What is expected: The reply must reproduce each line below exactly.

Given data:
++++++++++

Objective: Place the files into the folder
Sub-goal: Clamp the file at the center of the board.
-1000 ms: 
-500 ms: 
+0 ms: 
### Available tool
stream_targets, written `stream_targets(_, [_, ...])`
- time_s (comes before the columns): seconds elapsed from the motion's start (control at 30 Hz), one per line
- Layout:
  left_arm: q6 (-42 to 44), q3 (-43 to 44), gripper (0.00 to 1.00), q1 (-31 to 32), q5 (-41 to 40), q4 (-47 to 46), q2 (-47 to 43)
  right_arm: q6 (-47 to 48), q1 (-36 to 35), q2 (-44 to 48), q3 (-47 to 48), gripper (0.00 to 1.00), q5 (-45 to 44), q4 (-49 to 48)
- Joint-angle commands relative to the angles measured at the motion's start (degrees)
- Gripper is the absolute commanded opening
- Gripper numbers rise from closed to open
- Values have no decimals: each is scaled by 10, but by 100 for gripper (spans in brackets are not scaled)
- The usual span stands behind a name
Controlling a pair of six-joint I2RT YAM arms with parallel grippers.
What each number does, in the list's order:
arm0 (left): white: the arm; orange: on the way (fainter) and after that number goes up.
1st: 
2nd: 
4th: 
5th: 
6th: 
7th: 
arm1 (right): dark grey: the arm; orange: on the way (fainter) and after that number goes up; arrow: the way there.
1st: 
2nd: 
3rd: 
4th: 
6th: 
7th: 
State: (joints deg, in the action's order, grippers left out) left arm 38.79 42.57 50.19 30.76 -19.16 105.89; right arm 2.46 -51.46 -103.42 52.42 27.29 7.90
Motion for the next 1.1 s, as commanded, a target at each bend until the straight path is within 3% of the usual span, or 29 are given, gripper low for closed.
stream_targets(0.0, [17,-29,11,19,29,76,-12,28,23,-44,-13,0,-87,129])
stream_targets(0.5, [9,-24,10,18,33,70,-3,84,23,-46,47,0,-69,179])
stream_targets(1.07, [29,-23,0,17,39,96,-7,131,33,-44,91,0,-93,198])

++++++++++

Result below:
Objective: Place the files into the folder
Sub-goal: Clamp the file at the center of the board.
-1000 ms: 
-500 ms: 
+0 ms: 
### Available tool
stream_targets, written `stream_targets(_, [_, ...])`
- time_s (comes before the columns): seconds elapsed from the motion's start (control at 30 Hz), one per line
- Layout:
  left_arm: q6 (-42 to 44), q3 (-43 to 44), gripper (0.00 to 1.00), q1 (-31 to 32), q5 (-41 to 40), q4 (-47 to 46), q2 (-47 to 43)
  right_arm: q6 (-47 to 48), q1 (-36 to 35), q2 (-44 to 48), q3 (-47 to 48), gripper (0.00 to 1.00), q5 (-45 to 44), q4 (-49 to 48)
- Joint-angle commands relative to the angles measured at the motion's start (degrees)
- Gripper is the absolute commanded opening
- Gripper numbers rise from closed to open
- Values have no decimals: each is scaled by 10, but by 100 for gripper (spans in brackets are not scaled)
- The usual span stands behind a name
Controlling a pair of six-joint I2RT YAM arms with parallel grippers.
What each number does, in the list's order:
arm0 (left): white: the arm; orange: on the way (fainter) and after that number goes up.
1st: 
2nd: 
4th: 
5th: 
6th: 
7th: 
arm1 (right): dark grey: the arm; orange: on the way (fainter) and after that number goes up; arrow: the way there.
1st: 
2nd: 
3rd: 
4th: 
6th: 
7th: 
State: (joints deg, in the action's order, grippers left out) left arm 38.79 42.57 50.19 30.76 -19.16 105.89; right arm 2.46 -51.46 -103.42 52.42 27.29 7.90
Motion for the next 1.1 s, as commanded, a target at each bend until the straight path is within 3% of the usual span, or 29 are given, gripper low for closed.
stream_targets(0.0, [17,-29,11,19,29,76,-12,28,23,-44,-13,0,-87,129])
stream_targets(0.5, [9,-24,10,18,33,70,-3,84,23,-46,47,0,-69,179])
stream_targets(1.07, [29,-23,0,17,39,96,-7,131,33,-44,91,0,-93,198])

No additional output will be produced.